David Kraftsow is the artist and programmer behind the Featured Online Artwork for Internet Week YooouuuTuuube, which has been making a splash since it first launched just a few months ago. The site allows users to tile YouTube videos frame-by-frame, with options to resize the frames and even display them as a spiral. I recently spoke with David at greater length about his project. - Ceci Moss

How did you come up with the idea for YooouuuTuuube?

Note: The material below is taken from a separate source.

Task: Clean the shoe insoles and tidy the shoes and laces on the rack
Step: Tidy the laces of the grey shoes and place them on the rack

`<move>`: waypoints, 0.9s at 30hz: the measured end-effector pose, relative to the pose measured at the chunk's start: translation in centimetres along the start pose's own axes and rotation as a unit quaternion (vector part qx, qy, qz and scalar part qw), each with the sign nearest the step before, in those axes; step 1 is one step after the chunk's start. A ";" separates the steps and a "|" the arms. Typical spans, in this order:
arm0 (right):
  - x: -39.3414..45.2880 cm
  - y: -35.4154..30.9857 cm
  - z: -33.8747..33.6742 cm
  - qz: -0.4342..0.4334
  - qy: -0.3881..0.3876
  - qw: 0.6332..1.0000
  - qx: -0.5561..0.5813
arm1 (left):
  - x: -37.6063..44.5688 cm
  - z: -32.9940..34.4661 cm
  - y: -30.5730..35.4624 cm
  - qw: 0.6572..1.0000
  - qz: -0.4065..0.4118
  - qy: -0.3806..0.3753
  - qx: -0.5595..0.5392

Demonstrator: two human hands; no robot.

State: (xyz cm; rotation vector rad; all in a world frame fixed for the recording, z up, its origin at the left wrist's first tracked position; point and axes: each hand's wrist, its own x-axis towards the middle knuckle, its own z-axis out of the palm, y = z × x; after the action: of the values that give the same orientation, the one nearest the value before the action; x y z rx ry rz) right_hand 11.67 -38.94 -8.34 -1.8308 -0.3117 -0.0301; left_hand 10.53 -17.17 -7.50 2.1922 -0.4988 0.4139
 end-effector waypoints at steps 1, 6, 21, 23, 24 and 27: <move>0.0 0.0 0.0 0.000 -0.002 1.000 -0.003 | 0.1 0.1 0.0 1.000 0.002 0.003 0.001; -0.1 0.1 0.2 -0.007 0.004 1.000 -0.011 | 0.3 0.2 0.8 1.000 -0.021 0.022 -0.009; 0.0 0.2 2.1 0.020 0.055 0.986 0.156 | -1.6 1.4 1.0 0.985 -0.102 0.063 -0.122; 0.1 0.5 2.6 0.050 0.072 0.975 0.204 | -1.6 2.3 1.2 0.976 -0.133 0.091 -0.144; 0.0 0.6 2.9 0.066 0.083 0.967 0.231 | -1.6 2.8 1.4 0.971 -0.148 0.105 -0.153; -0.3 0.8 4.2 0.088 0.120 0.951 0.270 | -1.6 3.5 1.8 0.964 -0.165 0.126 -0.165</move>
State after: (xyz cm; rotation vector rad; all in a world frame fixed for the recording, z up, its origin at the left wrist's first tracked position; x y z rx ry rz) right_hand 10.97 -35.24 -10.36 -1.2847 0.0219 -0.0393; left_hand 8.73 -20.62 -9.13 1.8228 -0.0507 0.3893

I had wanted to create a program that uses YouTube videos as source material for a long time. At first I didn't really have a very specific idea of how I wanted it to work. It wasn't until I finally sat down and started coding little experiments and prototypes--in order to see what could be done from a technical standpoint--that a final project idea started to emerge.

Have you worked on projects like this before?

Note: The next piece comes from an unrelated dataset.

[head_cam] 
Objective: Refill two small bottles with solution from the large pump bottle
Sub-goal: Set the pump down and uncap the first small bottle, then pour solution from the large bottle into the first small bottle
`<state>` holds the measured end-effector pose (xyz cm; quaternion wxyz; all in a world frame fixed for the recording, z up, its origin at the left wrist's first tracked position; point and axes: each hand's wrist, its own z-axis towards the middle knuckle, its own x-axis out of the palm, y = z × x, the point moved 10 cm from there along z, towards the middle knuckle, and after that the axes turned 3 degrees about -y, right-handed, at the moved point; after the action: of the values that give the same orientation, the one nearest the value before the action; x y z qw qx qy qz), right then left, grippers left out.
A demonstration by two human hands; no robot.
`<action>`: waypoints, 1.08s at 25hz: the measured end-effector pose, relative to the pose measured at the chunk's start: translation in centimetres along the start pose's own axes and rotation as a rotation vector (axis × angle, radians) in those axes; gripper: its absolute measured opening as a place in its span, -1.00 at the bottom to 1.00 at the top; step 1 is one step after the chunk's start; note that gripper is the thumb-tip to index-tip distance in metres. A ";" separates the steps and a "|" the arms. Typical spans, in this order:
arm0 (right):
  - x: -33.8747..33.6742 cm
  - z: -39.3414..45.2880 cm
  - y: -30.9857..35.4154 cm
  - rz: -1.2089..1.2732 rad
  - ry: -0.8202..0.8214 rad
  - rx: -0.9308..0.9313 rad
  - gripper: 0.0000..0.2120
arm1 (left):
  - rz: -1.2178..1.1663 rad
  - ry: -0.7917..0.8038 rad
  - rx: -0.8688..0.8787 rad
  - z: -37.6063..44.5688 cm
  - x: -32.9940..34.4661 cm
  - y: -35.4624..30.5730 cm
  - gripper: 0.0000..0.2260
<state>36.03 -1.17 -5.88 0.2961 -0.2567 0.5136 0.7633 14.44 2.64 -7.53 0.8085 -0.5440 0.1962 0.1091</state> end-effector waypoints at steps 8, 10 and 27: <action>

Yes, a lot of small things. I wrote a lot of prototype programs that read from YouTube and displayed videos in different ways. I had a bunch of video players including one that selected random videos of tornados and one that played a looping fullscreen video of the game MYST. I also created a more complex version that played lots of assorted videos at the same time in a dynamic grid layout with cross-fading sounds.

What are some of your favorite uses of YooouuuTuuube so far?

- The video where someone figured out how to write Japanese characters is pretty rad: http://yooouuutuuube.com/v/?rows=24&cols;=960&id;=GE2wQNfMcjk&startZoom;=1&showVideo;=1

- This Norman McLaren video: http://yooouuutuuube.com/v/?rows=5&cols;=2880&id;=qJwfeG3Mntk

- This "Alice" video which is by an Australian musician named Pogo has been, by far, the ...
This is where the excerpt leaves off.